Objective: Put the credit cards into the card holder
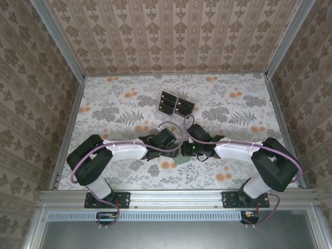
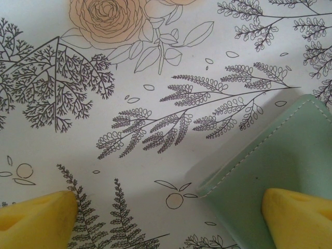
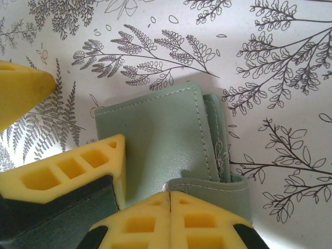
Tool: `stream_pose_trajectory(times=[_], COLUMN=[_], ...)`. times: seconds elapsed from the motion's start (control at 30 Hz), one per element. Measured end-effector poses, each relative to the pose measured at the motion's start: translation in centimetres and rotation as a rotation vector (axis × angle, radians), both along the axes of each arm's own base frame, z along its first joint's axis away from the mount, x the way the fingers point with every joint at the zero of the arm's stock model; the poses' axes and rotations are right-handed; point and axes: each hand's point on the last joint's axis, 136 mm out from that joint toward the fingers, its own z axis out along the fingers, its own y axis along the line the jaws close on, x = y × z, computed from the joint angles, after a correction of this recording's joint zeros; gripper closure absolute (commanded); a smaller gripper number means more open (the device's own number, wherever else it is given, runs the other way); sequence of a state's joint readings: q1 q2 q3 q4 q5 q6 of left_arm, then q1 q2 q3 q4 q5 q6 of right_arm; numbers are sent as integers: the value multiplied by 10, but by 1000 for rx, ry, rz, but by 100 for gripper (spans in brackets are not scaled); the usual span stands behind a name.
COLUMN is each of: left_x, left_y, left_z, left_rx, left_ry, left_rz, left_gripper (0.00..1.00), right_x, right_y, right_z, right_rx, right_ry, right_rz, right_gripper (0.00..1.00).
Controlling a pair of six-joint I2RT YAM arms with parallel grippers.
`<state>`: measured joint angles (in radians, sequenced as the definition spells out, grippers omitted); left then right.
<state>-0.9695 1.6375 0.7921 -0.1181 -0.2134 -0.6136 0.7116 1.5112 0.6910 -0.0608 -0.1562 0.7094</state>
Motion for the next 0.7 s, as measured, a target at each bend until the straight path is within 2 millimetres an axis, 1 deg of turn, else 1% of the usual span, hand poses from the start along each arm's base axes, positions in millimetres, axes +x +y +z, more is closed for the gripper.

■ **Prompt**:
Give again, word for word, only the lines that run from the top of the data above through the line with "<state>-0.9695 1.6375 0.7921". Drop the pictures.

■ **Answer box**:
Objective: Put the credit cards into the card holder
Tool: `stream_pose_trajectory(times=[_], COLUMN=[_], ...)`. times: seconds elapsed from the motion's start (control at 30 Hz), one per element. Measured end-effector poses, each relative to the pose measured at the motion's start: translation in centimetres and rotation as a rotation vector (axis × angle, radians), both along the axes of each arm's own base frame, z along its first joint's axis away from the mount, x the way the fingers point with every joint at the zero of the arm's stock model; the poses' axes and rotations are right-handed; point and axes: each hand's point on the last joint's axis, 136 mm out from that joint toward the fingers, its own z axis out along the fingers, its own y axis along the line the jaws close on, x = y × z, computed from the joint angles, after a correction of this recording's joint zeros; gripper closure absolute (commanded); a smaller gripper number means more open (the device's own number, wherever else it is given, runs the other way); sequence of a state's joint readings: q1 q2 q3 q4 q5 q6 of left_arm, then q1 q2 q3 q4 q5 q6 of right_arm; numbers are sent as integers: the value multiplied by 10, but by 1000 for rx, ry, rz, but by 100 for gripper (spans in brackets are not scaled); the usual span stands behind a name.
COLUMN is each of: left_x, left_y, left_z, left_rx, left_ry, left_rz, left_gripper (0.00..1.00), right_x, right_y, right_z, right_rx, right_ry, right_rz, right_gripper (0.00..1.00).
Controlling a pair of six-joint I2RT YAM arms with parallel grippers.
`<state>`: measured joint angles (in radians, sequenced as the definition spells out, grippers omitted); left then right.
<state>-0.9695 1.6375 0.7921 -0.1181 -0.2134 -0.6136 0.7116 1.5112 0.6910 -0.0608 -0.1562 0.7094</state>

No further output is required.